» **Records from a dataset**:
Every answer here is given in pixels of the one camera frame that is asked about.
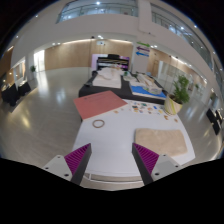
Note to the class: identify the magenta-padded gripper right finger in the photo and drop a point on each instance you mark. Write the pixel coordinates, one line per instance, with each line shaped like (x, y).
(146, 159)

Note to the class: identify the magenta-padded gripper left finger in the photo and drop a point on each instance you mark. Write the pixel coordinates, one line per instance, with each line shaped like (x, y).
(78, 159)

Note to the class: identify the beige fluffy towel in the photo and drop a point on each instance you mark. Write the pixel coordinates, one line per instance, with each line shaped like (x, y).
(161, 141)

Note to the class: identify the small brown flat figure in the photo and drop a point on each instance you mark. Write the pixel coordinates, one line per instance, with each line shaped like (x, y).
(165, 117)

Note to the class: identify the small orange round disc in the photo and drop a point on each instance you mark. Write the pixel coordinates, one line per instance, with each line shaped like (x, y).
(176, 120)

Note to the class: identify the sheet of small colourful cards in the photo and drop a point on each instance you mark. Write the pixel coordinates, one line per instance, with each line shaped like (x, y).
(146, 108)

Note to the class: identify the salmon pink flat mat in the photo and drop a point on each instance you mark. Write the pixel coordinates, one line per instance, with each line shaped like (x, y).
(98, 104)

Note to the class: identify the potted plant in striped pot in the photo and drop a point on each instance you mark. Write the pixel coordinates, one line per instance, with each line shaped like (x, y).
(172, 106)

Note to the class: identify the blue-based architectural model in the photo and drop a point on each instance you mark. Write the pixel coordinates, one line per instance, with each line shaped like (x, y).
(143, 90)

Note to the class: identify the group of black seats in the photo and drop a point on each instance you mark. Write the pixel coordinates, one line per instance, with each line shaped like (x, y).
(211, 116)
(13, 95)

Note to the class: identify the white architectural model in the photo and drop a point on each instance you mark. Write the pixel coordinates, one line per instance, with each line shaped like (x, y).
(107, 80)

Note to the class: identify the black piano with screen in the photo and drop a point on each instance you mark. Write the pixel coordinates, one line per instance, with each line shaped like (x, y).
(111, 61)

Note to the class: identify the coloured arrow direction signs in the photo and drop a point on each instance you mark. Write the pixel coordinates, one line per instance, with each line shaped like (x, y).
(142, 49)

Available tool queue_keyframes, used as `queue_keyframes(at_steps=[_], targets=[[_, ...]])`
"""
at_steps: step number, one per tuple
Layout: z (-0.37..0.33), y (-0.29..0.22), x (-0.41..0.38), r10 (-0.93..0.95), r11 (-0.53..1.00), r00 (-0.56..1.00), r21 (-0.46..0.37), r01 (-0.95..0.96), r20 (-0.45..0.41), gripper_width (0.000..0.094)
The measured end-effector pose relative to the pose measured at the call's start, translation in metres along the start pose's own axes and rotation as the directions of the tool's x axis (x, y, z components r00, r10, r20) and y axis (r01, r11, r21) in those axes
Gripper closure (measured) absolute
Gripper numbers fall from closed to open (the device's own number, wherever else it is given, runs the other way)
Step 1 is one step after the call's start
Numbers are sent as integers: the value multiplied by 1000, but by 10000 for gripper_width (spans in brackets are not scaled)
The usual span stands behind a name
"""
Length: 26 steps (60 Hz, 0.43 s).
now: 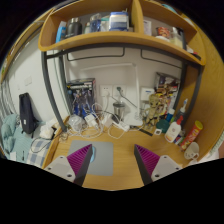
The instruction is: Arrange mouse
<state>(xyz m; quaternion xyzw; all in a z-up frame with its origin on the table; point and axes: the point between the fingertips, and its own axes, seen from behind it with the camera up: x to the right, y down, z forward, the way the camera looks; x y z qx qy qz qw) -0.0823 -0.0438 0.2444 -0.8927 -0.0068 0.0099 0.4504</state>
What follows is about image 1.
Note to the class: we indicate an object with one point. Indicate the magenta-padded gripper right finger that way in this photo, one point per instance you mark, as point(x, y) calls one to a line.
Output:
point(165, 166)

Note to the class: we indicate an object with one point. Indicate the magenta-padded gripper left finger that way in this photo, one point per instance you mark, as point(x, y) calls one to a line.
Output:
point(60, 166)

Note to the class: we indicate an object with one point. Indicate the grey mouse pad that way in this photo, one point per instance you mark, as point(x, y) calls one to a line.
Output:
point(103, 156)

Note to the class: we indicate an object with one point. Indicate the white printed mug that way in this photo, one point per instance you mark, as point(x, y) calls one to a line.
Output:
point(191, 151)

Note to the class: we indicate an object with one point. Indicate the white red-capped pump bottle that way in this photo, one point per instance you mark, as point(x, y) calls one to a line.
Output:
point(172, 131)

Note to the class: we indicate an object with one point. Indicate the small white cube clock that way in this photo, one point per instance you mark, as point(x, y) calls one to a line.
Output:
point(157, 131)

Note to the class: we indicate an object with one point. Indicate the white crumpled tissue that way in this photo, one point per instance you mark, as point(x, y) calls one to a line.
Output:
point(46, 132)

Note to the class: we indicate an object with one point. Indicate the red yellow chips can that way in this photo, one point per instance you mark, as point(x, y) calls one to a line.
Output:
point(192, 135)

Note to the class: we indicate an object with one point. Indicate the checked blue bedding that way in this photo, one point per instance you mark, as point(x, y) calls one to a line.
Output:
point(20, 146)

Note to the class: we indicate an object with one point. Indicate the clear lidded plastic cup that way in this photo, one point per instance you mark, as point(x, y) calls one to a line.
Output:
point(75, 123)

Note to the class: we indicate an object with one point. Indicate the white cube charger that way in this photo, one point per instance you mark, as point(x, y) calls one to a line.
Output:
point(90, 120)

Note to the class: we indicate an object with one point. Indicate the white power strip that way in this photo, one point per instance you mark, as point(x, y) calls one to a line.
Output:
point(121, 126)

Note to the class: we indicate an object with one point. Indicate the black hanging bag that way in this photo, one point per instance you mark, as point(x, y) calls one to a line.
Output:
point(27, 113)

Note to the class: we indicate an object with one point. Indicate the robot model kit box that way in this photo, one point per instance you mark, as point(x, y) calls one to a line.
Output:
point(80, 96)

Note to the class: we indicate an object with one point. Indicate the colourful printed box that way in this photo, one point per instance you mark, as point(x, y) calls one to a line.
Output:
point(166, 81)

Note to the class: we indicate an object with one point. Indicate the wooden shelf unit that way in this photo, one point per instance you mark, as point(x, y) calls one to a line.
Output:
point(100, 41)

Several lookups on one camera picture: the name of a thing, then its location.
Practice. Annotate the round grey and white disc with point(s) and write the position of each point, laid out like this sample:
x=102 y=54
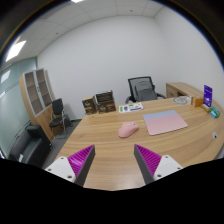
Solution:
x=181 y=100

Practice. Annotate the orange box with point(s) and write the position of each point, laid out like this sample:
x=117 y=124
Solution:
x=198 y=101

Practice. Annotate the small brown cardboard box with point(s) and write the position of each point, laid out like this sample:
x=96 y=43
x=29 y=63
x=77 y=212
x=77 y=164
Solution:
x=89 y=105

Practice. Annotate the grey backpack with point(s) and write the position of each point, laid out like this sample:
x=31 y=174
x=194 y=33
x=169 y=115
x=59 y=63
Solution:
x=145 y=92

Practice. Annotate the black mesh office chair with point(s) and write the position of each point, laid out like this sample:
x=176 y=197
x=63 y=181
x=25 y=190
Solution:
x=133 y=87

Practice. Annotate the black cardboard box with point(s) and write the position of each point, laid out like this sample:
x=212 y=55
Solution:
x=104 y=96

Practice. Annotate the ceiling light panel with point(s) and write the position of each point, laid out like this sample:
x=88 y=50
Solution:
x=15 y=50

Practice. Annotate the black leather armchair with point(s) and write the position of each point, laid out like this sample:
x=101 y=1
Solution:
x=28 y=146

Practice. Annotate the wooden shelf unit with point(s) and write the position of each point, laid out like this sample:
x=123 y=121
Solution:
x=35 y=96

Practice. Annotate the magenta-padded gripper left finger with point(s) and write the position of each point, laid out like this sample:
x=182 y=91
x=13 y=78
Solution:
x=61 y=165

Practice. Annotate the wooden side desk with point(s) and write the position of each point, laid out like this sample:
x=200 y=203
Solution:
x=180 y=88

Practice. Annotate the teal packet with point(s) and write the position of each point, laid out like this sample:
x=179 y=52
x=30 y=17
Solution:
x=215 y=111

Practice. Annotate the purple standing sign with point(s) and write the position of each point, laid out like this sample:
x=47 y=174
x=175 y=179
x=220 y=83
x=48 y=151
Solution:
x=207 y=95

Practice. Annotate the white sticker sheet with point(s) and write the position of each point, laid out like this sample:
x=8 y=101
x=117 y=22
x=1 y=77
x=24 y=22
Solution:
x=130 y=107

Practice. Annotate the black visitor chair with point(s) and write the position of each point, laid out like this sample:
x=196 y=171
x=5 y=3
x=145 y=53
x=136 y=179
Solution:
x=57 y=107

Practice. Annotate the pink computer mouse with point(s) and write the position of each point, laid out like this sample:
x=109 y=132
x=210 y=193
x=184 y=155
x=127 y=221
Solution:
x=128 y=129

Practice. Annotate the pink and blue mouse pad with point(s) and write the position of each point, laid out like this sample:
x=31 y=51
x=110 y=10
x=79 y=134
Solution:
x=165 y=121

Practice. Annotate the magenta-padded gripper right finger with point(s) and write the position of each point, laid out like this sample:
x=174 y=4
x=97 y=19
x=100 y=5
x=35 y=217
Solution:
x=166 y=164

» **WORK TO BE COMPLETED**: Please write out, exactly as they appear above, only the lines in the stretch from the line with "Available tool queue_keyframes, used" through the line with "Layout: z (-0.37..0.33), y".

» **EXPECTED ANSWER**:
Available tool queue_keyframes, used as `queue_keyframes(at_steps=[_], targets=[[_, ...]])`
"""
at_steps: step number, one per tuple
Layout: z (-0.37..0.33), y (-0.29..0.22), x (-0.41..0.38), r10 (-0.93..0.95), r11 (-0.53..1.00), r00 (-0.56..1.00), r21 (-0.46..0.37), r01 (-0.95..0.96), r20 (-0.45..0.41), gripper_width (0.000..0.094)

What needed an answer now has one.